Persistent improvement in synaptic and cognitive functions in an Alzheimer mouse model after rolipram treatment

Bing Gong 1,2, Ottavio V Vitolo 2, Fabrizio Trinchese 1,3, Shumin Liu 1,3, Michael Shelanski 2, Ottavio Arancio 1,2,3,4
PMCID: PMC529285  PMID: 15578094

Abstract

Evidence suggests that Alzheimer disease (AD) begins as a disorder of synaptic function, caused in part by increased levels of amyloid β-peptide 1–42 (Aβ42). Both synaptic and cognitive deficits are reproduced in mice double transgenic for amyloid precursor protein (AA substitution K670N,M671L) and presenilin-1 (AA substitution M146V). Here we demonstrate that brief treatment with the phosphodiesterase 4 inhibitor rolipram ameliorates deficits in both long-term potentiation (LTP) and contextual learning in the double-transgenic mice. Most importantly, this beneficial effect can be extended beyond the duration of the administration. One course of long-term systemic treatment with rolipram improves LTP and basal synaptic transmission as well as working, reference, and associative memory deficits for at least 2 months after the end of the treatment. This protective effect is possibly due to stabilization of synaptic circuitry via alterations in gene expression by activation of the cAMP-dependent protein kinase (PKA)/cAMP regulatory element–binding protein (CREB) signaling pathway that make the synapses more resistant to the insult inflicted by Aβ. Thus, agents that enhance the cAMP/PKA/CREB pathway have potential for the treatment of AD and other diseases associated with elevated Aβ42 levels.

Introduction

Alzheimer disease (AD) is a progressive neurodegenerative disorder characterized by mild cognitive impairment at its onset followed by deficits in multiple cortical functions in later stages.
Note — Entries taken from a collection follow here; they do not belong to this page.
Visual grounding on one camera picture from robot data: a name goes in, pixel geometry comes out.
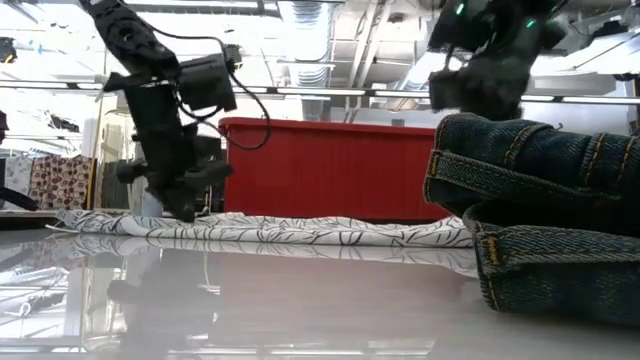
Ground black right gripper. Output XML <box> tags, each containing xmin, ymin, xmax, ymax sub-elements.
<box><xmin>462</xmin><ymin>49</ymin><xmax>532</xmax><ymax>123</ymax></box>

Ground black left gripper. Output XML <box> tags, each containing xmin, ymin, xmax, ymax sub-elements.
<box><xmin>115</xmin><ymin>82</ymin><xmax>235</xmax><ymax>224</ymax></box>

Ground dark blue denim jeans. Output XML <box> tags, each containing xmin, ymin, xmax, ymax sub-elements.
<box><xmin>423</xmin><ymin>112</ymin><xmax>640</xmax><ymax>329</ymax></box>

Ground white leaf-print garment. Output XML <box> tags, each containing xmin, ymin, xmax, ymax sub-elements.
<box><xmin>53</xmin><ymin>208</ymin><xmax>474</xmax><ymax>250</ymax></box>

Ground red plastic laundry bin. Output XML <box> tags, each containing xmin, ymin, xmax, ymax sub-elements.
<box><xmin>218</xmin><ymin>117</ymin><xmax>451</xmax><ymax>225</ymax></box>

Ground brown floral hanging fabric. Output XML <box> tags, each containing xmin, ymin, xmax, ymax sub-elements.
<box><xmin>28</xmin><ymin>154</ymin><xmax>95</xmax><ymax>211</ymax></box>

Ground white printed hanging fabric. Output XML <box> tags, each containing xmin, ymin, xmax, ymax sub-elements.
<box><xmin>0</xmin><ymin>157</ymin><xmax>34</xmax><ymax>211</ymax></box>

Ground long ceiling light bar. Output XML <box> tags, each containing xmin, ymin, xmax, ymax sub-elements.
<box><xmin>0</xmin><ymin>79</ymin><xmax>640</xmax><ymax>106</ymax></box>

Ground white table mat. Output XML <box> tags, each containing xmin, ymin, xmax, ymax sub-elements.
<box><xmin>0</xmin><ymin>227</ymin><xmax>640</xmax><ymax>360</ymax></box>

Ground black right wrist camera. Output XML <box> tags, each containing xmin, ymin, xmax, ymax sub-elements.
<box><xmin>428</xmin><ymin>68</ymin><xmax>467</xmax><ymax>112</ymax></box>

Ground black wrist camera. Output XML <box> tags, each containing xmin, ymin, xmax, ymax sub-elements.
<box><xmin>428</xmin><ymin>68</ymin><xmax>467</xmax><ymax>112</ymax></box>
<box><xmin>176</xmin><ymin>43</ymin><xmax>245</xmax><ymax>114</ymax></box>

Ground black left camera cable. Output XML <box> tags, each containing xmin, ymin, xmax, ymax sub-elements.
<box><xmin>149</xmin><ymin>27</ymin><xmax>272</xmax><ymax>152</ymax></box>

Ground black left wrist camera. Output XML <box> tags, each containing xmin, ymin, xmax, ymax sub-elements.
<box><xmin>176</xmin><ymin>43</ymin><xmax>245</xmax><ymax>114</ymax></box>

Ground silver ventilation duct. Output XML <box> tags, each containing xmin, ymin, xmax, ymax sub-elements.
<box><xmin>277</xmin><ymin>0</ymin><xmax>334</xmax><ymax>121</ymax></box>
It begins as a disorder of synaptic function (1) caused in part by increased levels of amyloid β-peptide 1–42 (Aβ42). Over time, synaptic dysfunction is followed by cell death and irreversible brain damage (25). Recently we demonstrated that sublethal levels of Aβ42 inhibit activation of the cAMP/cAMP-dependent protein kinase/cAMP regulatory element–binding protein (cAMP/PKA/CREB) pathway in hippocampal cultures and that this inhibition is responsible for impairment of long-term potentiation (LTP) of the CA1 hippocampal region (4), a physiological correlate of synaptic plasticity that is thought to underlie learning and memory (6). Rolipram, a specific inhibitor of the phosphodiesterase type 4 (PDE4) isoform, is able to restore the cAMP/PKA/CREB pathway activity and LTP (4).
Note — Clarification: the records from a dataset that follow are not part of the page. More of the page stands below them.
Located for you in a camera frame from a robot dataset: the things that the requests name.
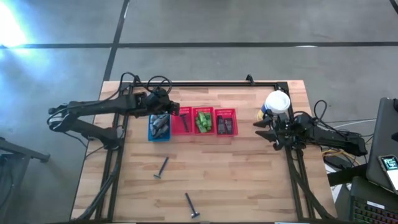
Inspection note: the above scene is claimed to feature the grey bolt upper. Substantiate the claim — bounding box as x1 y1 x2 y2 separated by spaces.
153 156 170 180

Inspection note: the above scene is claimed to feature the yellow cable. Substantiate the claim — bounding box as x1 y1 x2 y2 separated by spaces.
322 148 354 163

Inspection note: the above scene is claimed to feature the white lidded paper cup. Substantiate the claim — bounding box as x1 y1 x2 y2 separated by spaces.
260 90 292 118

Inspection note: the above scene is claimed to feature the black backlit keyboard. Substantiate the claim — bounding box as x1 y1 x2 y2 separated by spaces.
349 177 398 224

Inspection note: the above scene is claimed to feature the red plastic basket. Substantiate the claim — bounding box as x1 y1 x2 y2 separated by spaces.
170 106 193 136
192 106 216 136
214 108 239 137

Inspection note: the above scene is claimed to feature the grey deodorant bottle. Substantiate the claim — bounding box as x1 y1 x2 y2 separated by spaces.
154 114 170 128

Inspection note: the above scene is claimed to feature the black metal stand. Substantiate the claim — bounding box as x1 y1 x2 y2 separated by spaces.
0 136 51 218

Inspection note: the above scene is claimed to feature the blue plastic basket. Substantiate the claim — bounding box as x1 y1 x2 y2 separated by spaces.
147 113 172 142

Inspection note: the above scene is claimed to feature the grey bolt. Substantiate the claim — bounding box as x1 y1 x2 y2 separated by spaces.
185 192 201 219
153 156 170 180

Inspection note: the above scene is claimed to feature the grey laptop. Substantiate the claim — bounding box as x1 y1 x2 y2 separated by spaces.
365 96 398 195

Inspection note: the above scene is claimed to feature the smartphone with lit screen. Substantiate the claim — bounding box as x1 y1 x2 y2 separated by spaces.
377 154 398 191

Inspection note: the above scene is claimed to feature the black looped cable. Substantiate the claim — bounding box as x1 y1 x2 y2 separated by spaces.
146 75 174 94
312 99 329 123
119 72 141 94

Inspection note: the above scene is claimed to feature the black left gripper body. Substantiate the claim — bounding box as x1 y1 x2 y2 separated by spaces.
143 88 172 118

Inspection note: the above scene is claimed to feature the blue metallic bottle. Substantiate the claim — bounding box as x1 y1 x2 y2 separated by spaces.
154 124 170 139

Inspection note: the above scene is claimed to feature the dark blue disposable razor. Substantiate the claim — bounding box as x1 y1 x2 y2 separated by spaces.
179 113 190 133

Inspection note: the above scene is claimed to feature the white cable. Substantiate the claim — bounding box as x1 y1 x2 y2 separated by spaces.
326 118 377 129

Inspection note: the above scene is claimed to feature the black aluminium table frame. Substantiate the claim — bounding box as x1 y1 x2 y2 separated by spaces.
93 74 336 222

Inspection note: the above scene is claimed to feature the grey bolt lower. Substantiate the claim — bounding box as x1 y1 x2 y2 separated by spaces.
185 192 201 219

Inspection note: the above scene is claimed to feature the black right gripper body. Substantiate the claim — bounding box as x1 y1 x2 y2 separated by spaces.
272 113 304 151
Manipulations of the cAMP signaling pathway can have beneficial effects in the context of age-related memory loss (7). Rolipram has been shown to reverse memory deficits produced by pharmacological blockade, such as N-methyl-D-aspartate (NMDA) (8), or muscarinic blockade (9, 10), and those induced by MAPK inhibitors (11). In addition, the PDE4 inhibitor enhances LTP and long-term memory retention in both young and aged rats (12) and improves memory in animal models of cerebral ischemia (10, 13) and Rubinstein-Taybi syndrome (14). Agents such as caffeine that have nonspecific phosphodiesterase inhibitory activity as well as other activities can also improve cognition in specific conditions (15). Finally, there is evidence that while PKA activation in the hippocampus improves memory, inhibition of PKA in the prefrontal cortex improves memory and PKA activation impairs prefrontal function in both aged rats and monkeys (16).
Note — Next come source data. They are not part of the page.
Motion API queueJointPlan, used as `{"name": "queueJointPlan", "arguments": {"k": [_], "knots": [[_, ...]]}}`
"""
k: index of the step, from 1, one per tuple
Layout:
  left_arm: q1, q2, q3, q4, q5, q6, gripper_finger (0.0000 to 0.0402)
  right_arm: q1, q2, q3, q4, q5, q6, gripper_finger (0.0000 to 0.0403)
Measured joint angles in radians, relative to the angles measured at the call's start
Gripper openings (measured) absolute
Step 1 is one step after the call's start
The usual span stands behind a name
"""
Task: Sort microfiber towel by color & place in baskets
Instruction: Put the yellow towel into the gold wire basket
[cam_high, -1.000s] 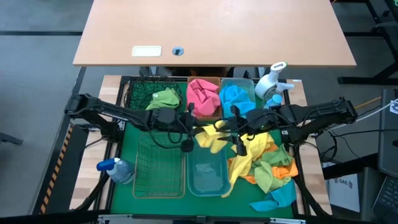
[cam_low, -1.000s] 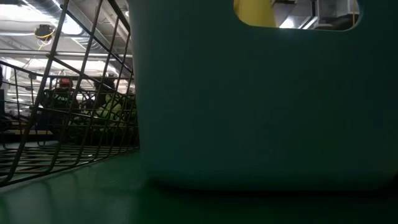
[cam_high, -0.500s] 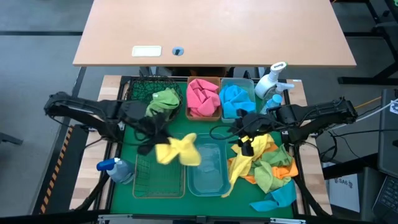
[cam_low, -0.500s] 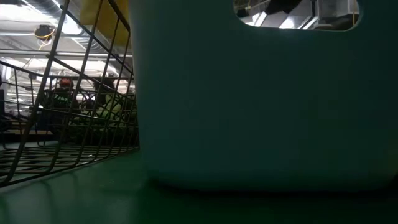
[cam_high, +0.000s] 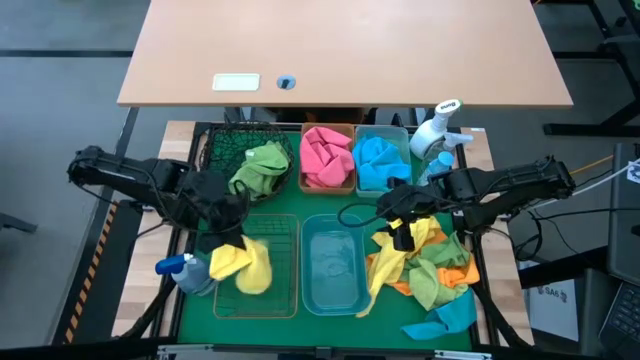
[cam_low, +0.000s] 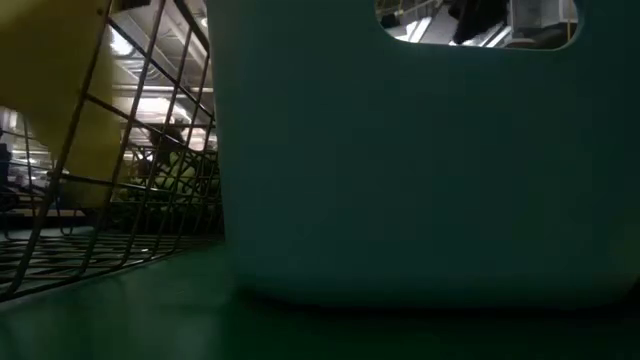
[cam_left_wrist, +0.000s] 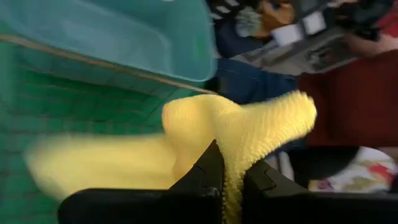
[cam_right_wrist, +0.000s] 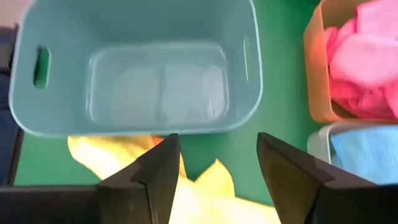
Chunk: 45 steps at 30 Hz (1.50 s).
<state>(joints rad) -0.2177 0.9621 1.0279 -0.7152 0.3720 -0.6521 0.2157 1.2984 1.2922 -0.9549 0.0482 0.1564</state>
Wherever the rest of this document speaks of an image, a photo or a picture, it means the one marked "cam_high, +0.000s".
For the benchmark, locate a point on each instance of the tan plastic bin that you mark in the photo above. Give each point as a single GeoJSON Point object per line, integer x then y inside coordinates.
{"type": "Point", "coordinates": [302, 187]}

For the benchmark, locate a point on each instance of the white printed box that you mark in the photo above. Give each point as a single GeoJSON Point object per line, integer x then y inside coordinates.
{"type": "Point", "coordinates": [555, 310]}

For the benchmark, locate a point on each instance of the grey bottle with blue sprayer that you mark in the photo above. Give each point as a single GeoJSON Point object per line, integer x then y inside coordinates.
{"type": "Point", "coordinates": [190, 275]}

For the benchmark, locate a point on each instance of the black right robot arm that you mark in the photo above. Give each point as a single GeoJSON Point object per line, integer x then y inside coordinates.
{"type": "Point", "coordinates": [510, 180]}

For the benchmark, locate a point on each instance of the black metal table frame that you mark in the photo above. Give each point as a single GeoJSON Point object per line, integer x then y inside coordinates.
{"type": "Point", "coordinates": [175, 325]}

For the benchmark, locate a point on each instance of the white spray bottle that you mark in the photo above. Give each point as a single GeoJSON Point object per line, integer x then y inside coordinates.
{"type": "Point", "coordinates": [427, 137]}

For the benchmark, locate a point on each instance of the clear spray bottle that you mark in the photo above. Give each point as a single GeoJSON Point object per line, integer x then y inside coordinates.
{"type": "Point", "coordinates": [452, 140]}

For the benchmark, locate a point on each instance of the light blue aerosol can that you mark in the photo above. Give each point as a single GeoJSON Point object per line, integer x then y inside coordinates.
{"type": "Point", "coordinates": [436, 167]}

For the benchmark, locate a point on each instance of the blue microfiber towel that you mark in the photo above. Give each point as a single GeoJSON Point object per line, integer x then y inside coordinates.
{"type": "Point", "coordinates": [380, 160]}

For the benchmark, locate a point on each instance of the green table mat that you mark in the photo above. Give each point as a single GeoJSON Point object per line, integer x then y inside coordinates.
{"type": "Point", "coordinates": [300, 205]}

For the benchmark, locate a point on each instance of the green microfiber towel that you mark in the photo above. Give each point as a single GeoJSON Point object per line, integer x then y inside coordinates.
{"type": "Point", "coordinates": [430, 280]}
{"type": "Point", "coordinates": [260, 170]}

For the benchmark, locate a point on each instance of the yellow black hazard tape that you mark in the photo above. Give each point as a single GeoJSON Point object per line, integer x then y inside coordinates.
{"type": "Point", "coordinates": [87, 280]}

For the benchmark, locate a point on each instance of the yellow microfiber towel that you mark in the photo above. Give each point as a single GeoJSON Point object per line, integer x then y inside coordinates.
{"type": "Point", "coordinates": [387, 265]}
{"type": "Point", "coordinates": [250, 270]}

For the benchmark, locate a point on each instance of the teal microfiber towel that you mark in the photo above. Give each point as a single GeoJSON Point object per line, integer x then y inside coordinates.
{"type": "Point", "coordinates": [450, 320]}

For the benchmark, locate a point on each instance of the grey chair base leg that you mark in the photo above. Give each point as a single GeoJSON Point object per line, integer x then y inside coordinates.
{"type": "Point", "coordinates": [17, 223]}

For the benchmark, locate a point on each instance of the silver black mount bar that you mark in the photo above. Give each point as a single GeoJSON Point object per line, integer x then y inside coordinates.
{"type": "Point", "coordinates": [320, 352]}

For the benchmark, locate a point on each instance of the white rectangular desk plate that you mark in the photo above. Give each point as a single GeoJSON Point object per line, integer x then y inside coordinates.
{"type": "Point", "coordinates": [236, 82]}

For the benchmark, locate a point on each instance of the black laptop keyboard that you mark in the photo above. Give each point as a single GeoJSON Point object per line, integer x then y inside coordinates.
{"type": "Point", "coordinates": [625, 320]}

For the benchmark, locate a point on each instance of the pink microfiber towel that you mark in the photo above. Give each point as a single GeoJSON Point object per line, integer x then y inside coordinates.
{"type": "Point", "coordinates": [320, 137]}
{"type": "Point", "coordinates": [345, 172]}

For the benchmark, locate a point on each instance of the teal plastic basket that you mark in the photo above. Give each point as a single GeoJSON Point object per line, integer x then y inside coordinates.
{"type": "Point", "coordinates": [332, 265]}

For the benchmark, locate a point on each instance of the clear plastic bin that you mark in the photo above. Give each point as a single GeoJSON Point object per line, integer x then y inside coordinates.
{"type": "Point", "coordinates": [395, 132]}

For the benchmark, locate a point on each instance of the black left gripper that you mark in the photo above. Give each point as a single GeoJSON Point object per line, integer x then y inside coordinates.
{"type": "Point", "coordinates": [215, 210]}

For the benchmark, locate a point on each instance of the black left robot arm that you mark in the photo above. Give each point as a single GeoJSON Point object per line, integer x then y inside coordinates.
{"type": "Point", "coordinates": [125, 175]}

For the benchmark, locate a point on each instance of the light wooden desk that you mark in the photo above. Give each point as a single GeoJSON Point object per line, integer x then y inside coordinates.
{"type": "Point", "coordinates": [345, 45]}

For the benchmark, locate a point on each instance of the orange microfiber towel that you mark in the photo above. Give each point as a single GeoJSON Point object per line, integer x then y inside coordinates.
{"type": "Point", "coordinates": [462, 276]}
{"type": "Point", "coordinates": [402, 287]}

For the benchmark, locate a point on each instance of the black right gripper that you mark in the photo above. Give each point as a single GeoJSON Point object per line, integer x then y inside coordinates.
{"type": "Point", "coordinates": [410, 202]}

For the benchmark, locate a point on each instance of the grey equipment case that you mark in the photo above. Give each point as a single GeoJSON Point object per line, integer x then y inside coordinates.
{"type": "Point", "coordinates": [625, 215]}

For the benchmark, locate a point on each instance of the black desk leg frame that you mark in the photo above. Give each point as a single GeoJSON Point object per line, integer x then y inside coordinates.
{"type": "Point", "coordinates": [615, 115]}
Based on these findings, we asked whether rolipram could exert beneficial effects in the brains of mice carrying both the mutant amyloid precursor protein (APP) (K670N,M671L) and presenilin-1 (PS1) (M146L) transgenes (APP/PS1 mice), an animal model of amyloid deposition that partially reproduces the cognitive deficits that occur in AD patients (17, 18). These mice display impaired LTP, spatial working memory, and contextual learning as early as 3–4 months of age, and they show deficits in basal synaptic transmission (BST) and spatial reference memory after 5–6 months of age (19).

Results

Acute effects of rolipram on synaptic function in hippocampal slices of APP/PS1 mice.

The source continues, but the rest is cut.